Cheerp – A C/C++ compiler for web applications

pierre-renaux · on Aug 12, 2014

If anyone from Cheerp reads this, I use emscripten (https://github.com/kripken/emscripten) at the moment, is Cheerp any better ?

Specifically does it compile faster, generates a smaller final .js output, or produce "faster" code ?

flohofwoe · on Aug 12, 2014

I'm not from Cheerp, but it looks like the main difference is this (taken from their front page):

Dynamic memory management. C++ objects are translated directly to JS objects, without the proxy of an emulated, flat memory space. Allow your applications to exploit the JavaScript VM garbage collector and co-exist with fair, on-demand memory allocation.

I don't think that's a good thing though, since the reason why emscripten compiled code is fast is because it has a flat memory space and doesn't create expensive JS objects.

Only advantage IMHO is that you don't need to allocate a big chunk of memory ahead of time (although I think emscripten still allows a growable heap as an option, but with a performance penalty).

dochtman · on Aug 12, 2014

The Emscripten author wrote a blog post when Cheerp (then called duetto) was first announced:

http://mozakai.blogspot.co.uk/2013/11/c-to-javascript-emscri...

azakai · on Aug 12, 2014

As far as I know that comparison is still up to date, but if the Cheerp devs are here maybe they can comment.

I may do a followup post now, since Cheerp is at 1.0. Seems like a good time to do some benchmarking.

kolodny · on Aug 12, 2014

I just ran the HelloClient.cpp from their example page [1] and the compiled file was 1.7 Mb

[1] http://www.leaningtech.com/cheerp/examples/

mx267 · on Aug 12, 2014

Even if js files are usually delivered compressd by gzip (which is very effective on unminimized js files), we are aware of the issue and we are working on reducing output size.

An integrated code minimizer is in the pipeline for release 1.1, and for the medium term we are working on an optimizer which cuts away unneeded libc++ initialization, which is preventing the dead code eliminator from pruning the non-useful libc++ code (which is a great part of that 1.7Mb).

So, expect big improvements in this area!

Disclaimer: I am one of Leaning Technologies founders.

neuromancer2701 · on Aug 12, 2014

From my understanding it also allows you to write your front and back end in one application and language. Then it compiles the front end to JS and the backend to C++ executable. I think this is where a large advantage can be seen. edit: it automates the connection between the front and backends tying the two together.

adamnemecek · on Aug 12, 2014

Reminds me of Wt http://www.webtoolkit.eu/wt

jbarrow · on Aug 12, 2014

This is somewhat off-topic but they turned user-scalability off, making it impossible to zoom out (of the pre-zoomed in) mobile site.

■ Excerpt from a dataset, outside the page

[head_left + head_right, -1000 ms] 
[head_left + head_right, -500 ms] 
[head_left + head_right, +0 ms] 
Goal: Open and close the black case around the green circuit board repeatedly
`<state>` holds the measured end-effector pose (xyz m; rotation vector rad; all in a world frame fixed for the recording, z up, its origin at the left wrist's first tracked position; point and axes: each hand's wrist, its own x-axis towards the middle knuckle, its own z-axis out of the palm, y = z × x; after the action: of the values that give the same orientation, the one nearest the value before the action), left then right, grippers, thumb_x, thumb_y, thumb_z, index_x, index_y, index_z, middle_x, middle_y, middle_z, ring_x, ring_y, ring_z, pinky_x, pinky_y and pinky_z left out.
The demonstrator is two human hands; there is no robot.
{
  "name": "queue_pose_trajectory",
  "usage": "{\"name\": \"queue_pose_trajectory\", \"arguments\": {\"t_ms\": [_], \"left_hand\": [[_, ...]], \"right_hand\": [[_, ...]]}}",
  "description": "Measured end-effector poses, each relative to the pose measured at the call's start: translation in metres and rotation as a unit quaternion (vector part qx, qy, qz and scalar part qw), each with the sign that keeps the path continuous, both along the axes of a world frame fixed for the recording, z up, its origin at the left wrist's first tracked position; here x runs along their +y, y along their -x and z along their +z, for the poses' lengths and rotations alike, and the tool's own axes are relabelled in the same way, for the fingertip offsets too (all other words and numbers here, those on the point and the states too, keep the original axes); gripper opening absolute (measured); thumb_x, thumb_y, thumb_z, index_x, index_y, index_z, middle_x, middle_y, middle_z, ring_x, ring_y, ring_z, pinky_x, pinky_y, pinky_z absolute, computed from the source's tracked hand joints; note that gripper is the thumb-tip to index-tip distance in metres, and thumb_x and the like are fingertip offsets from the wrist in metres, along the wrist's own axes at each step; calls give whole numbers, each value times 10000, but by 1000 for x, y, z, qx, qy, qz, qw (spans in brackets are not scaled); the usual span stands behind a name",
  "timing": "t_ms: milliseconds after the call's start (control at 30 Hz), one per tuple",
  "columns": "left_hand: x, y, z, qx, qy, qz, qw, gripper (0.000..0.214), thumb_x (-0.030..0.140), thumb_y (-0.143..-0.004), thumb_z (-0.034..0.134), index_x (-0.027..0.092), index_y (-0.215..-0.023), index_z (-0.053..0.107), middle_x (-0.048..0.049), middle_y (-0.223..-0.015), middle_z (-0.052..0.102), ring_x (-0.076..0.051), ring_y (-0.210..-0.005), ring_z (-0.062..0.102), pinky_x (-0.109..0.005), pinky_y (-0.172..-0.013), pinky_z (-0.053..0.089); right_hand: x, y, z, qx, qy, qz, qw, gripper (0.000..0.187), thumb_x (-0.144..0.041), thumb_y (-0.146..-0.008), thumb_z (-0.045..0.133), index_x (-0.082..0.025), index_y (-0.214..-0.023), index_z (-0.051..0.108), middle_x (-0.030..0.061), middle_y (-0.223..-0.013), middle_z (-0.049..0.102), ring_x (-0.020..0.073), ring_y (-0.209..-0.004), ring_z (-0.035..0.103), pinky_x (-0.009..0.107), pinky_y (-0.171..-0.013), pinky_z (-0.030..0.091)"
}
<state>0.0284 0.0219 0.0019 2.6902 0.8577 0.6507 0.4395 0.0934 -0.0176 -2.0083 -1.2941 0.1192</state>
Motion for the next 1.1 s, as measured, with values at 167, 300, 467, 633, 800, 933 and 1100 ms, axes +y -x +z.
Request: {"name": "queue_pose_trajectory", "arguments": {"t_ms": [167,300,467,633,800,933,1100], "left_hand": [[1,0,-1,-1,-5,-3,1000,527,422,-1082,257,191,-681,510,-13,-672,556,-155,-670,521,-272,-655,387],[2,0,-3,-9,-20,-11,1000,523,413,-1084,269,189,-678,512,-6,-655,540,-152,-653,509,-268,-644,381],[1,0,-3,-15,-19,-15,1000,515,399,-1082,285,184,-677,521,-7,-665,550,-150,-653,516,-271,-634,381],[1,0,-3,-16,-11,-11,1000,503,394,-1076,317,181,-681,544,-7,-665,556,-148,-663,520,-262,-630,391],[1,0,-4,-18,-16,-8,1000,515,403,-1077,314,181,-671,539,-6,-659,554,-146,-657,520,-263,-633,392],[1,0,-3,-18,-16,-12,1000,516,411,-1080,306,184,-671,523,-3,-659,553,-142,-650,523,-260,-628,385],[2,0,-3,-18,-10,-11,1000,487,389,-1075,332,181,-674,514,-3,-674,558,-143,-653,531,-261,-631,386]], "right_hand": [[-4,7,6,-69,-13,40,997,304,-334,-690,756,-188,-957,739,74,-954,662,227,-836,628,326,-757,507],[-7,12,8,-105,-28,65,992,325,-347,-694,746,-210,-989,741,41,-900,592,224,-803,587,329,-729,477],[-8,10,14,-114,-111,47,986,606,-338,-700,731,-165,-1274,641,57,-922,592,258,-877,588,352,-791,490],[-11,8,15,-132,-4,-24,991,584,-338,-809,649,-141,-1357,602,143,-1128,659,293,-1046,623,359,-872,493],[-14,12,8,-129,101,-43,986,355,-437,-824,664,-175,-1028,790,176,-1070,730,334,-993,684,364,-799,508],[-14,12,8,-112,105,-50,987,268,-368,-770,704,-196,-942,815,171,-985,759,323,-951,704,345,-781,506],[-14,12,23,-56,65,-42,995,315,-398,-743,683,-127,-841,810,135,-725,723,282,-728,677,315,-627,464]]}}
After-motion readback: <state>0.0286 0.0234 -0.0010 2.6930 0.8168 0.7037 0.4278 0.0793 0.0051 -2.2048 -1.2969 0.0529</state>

Other than that, it's an interesting proposition and I look forward to trying it out.

mx267 · on Aug 12, 2014

Thanks for the report, we have fixed that issue today.

ksikka · on Aug 12, 2014

"Cheerp compiles to native binary code backend, JavaScript frontend, and automatically generates RPC communication code"

The RPC feature sounds like it could be immensely useful for day-to-day web development. But the C/C++ is a deal-breaker for most web developers. Are there any projects that only do the RPC autogeneration stuff?

Also can frontend/backend code be shared (if there are no dependencies to the browser/unix system)?

mx267 · on Aug 12, 2014

Yes, code without client- or server-specific dependencies can be shared.

Kip9000 · on Aug 12, 2014

I wonder what advantages choosing C++ to write web apps would bring. At the end of the day it's all JavaScript so performance is rather moot point.

humanrebar · on Aug 12, 2014

> At the end of the day it's all JavaScript so performance is rather moot point

That's probably true, but C++ does provide very powerful compile-time evaluation mechanisms like templates, constexpr (compile-time evaluated constants and functions), and template metaprogramming. That being said, compile-time C++ can look very gross since most of the features are accidental.

However, there are a lot of huge performance benefits to moving computation to compile time: selecting the most optimal algorithm for a type, guaranteeing you don't mismatch your units, precompiling search (glob, regex) engines, eliminating dead code, and so on.

So I would be shocked if at least some javascript applications couldn't be much faster and more correct by writing in C++ first and compiling to js. That being said, it's probably not in scope for a minimum-viable product, so improving already business-critical parts of the code base might be the best place to start.

pkolaczk · on Aug 12, 2014

Metaprogramming and type-safety facilities of C++ are very limited compared to other languages like Haskell or Scala. And for the latter there is a JS compiler as well.

flohofwoe · on Aug 12, 2014

For me it's portability first, decent performance second and third the 'seamless distribution model' of the web (no installation, no app shops, no code signing, just an URL).

I wouldn't write a web-only app in C++, but if the same code needs to run on other platforms as well (e.g. native mobile, desktop or gaming consoles) then C/C++ is basically the only choice. Also, at least in emscripten, compiled code is faster then hand-written JS for several reasons (asm.js, LLVM optimizer passes, no gc), so it makes sense to write stuff like physics/pathfinding/AI engines in C/C++ and compile it to JS.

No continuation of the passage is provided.